Section 59(2)(e) states that, having regard to the right and freedoms or legitimate interests of any person, the disclosure is necessary in the public interest. Without the information being in the public domain, it is impossible for data controllers to comply with the Seventh Data Protection principle, in that they need to find data processors that can give sufficient guarantees of security. It is absolutely necessary and the ICO’s hands are not tied.
In my experience, the ICO treats Section 59 as a no-questions-asked absolute exemption, ignoring the public interest element. Of course, they exercise their own judgement about what to disclose all the time – if Section 59 was an absolute ban, they couldn’t have published much of what was into the CMP notice that kicked this blog off in the first place. But the ICO cannot hide behind Section 59. The Supreme Court has recently had the opportunity to consider the meaning of the word ‘necessary’ in the DPA. In the case of South Lanarkshire Council v Scottish IC [2013] UKSC 55, the Court confirmed that ‘necessary’ need only mean ‘reasonably necessary’ and does not have to be ‘absolutely or strictly necessary’. On this basis, how can anyone say that having regard to the legitimate interests of Data Controllers in the South East and beyond, there is not an overwhelming public interest in making public who the data processor is?
Admittedly, there will be consequences for the company if they are known. Without a credible explanation of what went on, their business would suffer. Even with one, they would be at a great disadvantage when compared to all the disposal companies who had not sold hundreds of their customer’s hard drives on the internet without permission. But the ICO should not tiptoe around this. The company probably could not offer its attractive “free” service if it properly disposed of the drives. But even if disclosure puts them out of business, that’s nobody’s problem but theirs. If processors know that they act with total impunity, what is to stop this organisation or another from making the same mistake again?
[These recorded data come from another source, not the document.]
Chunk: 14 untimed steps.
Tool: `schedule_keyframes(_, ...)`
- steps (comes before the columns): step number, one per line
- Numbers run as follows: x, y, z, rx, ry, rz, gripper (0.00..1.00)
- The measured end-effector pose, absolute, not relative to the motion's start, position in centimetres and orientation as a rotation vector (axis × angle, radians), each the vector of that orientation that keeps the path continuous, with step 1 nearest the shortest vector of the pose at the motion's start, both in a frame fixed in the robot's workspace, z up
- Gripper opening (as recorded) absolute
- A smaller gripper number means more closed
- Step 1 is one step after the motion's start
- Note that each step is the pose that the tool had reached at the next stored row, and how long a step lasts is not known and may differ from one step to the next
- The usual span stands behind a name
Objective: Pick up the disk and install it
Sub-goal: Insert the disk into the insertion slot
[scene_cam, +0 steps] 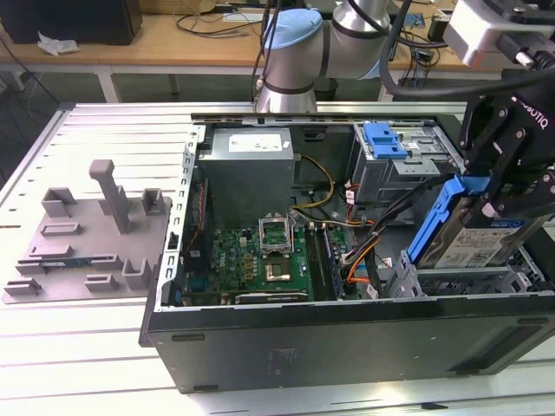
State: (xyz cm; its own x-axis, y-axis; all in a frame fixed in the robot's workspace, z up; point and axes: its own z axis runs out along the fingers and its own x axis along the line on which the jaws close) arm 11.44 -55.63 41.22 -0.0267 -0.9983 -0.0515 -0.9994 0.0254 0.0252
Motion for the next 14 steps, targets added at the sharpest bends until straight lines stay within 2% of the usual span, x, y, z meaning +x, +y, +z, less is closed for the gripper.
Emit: schedule_keyframes(14, 11.44, -55.63, 40.39, -2.176, 2.237, 0.084, 0.38)
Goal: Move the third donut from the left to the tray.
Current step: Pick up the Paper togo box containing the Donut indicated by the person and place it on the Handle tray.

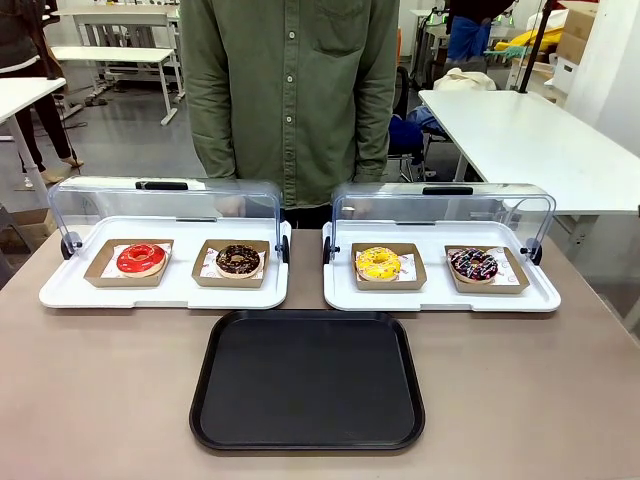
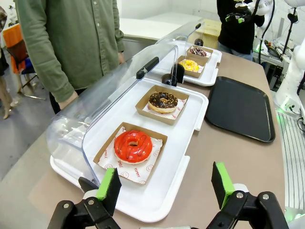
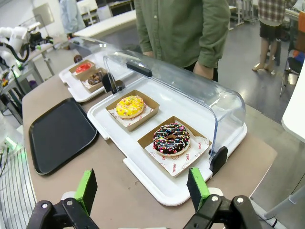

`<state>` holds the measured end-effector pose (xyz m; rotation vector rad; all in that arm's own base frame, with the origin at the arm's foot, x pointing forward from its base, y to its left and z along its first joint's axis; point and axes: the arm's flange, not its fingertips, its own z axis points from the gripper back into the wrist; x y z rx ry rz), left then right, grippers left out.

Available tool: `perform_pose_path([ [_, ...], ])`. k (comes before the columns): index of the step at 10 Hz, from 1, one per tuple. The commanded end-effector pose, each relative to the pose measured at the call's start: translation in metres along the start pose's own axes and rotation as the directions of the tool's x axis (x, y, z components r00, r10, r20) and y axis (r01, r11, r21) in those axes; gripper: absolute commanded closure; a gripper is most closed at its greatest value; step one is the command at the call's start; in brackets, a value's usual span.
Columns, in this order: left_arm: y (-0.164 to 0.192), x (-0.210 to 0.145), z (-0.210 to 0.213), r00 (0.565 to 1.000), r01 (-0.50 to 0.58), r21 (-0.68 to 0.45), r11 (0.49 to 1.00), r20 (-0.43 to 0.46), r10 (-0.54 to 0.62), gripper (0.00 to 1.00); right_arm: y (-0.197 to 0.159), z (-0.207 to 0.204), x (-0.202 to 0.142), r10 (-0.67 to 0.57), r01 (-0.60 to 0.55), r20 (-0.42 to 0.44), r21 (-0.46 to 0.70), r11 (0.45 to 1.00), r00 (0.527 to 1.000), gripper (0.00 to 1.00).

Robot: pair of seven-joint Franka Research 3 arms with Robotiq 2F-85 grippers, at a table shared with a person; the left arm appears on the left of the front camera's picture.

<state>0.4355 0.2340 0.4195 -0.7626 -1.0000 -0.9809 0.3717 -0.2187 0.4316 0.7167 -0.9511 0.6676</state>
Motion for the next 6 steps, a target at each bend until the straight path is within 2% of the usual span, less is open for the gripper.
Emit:
perform_pose_path([
  [1,0.0000,-0.0013,0.0010,1.000,0.014,0.004,1.000,-0.002,-0.014,0.00,0.0002,0.0000,0.0008,0.002,-0.002,0.004,0.001,1.000,1.000,0.00],
  [6,0.0000,-0.0013,0.0010,1.000,0.014,0.004,1.000,-0.002,-0.014,0.00,0.0002,0.0000,0.0008,0.002,-0.002,0.004,0.001,1.000,1.000,0.00],
])
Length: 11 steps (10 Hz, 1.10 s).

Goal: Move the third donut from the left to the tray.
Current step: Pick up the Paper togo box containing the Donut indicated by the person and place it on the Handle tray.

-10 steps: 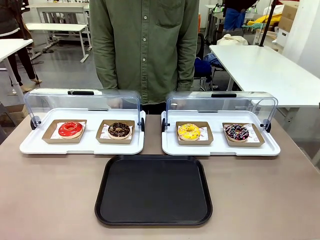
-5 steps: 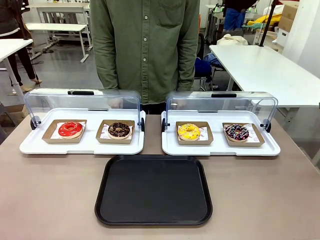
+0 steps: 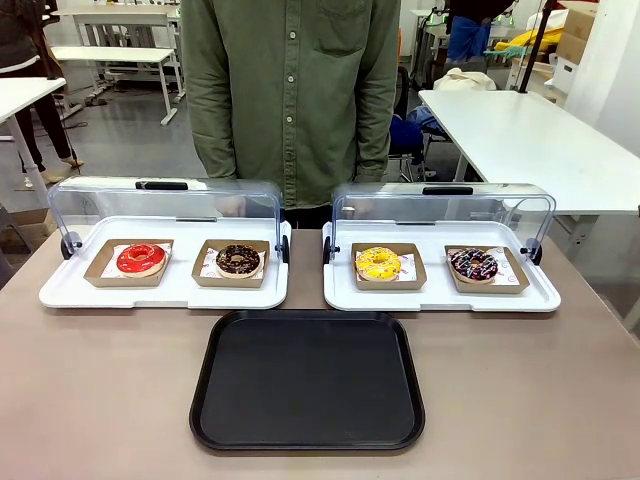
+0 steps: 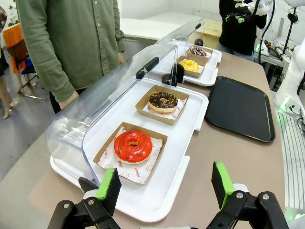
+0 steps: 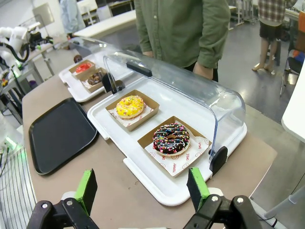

The ICO should not lightly divulge information it receives from the organisations it is investigating. There is much that they find out in the course of their enquiries that should legitimately remain secret. But Section 59 is not intended to prevent legitimate disclosures. It does not stop the dissemination of important information that needs airing in the public interest – it is specifically written to allow this. It is, therefore, remarkable that the ICO believes that it is more important for it to issue penalties to phantoms.